Segment Open

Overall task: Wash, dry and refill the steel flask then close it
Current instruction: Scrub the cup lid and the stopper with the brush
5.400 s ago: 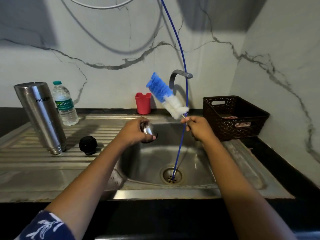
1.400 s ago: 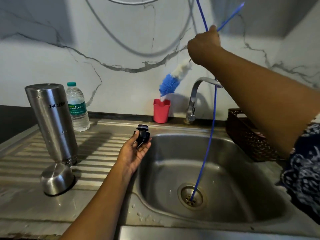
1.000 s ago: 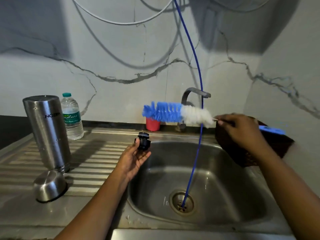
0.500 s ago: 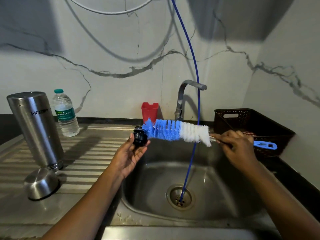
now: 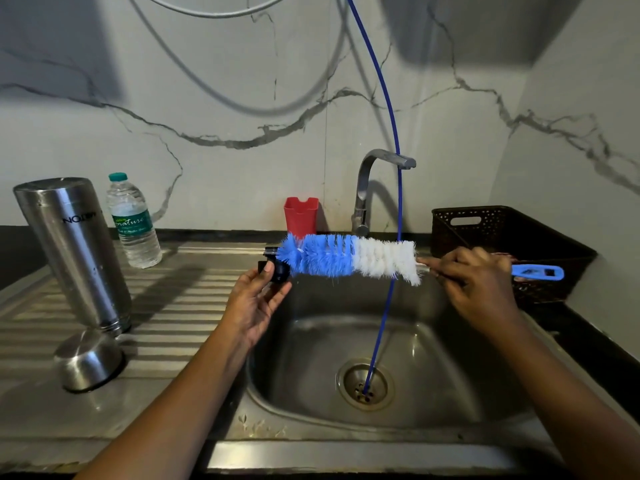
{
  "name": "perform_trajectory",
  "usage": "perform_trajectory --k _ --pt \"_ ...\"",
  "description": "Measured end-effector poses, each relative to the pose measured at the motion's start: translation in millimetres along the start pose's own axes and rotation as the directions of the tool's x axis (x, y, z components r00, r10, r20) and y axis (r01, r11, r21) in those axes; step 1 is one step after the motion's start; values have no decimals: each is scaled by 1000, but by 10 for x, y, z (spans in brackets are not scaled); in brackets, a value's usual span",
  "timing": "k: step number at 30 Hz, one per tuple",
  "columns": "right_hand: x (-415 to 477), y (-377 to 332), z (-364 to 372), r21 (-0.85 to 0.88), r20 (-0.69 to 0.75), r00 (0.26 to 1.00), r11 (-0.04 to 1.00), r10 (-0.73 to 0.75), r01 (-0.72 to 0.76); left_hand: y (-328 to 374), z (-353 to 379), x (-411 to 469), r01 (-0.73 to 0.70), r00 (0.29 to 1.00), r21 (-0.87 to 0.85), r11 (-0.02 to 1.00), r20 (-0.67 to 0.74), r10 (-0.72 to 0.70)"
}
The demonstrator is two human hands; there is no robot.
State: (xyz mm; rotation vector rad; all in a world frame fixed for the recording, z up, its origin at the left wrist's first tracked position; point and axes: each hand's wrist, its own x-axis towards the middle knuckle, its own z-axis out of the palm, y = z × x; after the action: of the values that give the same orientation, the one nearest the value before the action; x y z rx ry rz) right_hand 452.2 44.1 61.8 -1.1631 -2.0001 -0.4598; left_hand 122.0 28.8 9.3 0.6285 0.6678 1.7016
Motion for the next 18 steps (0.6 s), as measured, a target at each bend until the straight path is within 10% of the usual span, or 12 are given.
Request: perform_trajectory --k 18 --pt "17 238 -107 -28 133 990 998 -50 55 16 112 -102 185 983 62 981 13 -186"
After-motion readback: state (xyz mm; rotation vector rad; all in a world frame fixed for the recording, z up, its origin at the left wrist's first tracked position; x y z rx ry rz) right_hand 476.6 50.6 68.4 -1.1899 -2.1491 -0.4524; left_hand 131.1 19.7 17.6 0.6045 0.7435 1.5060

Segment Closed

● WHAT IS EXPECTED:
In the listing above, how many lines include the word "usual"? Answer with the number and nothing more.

● TASK RESULT:
2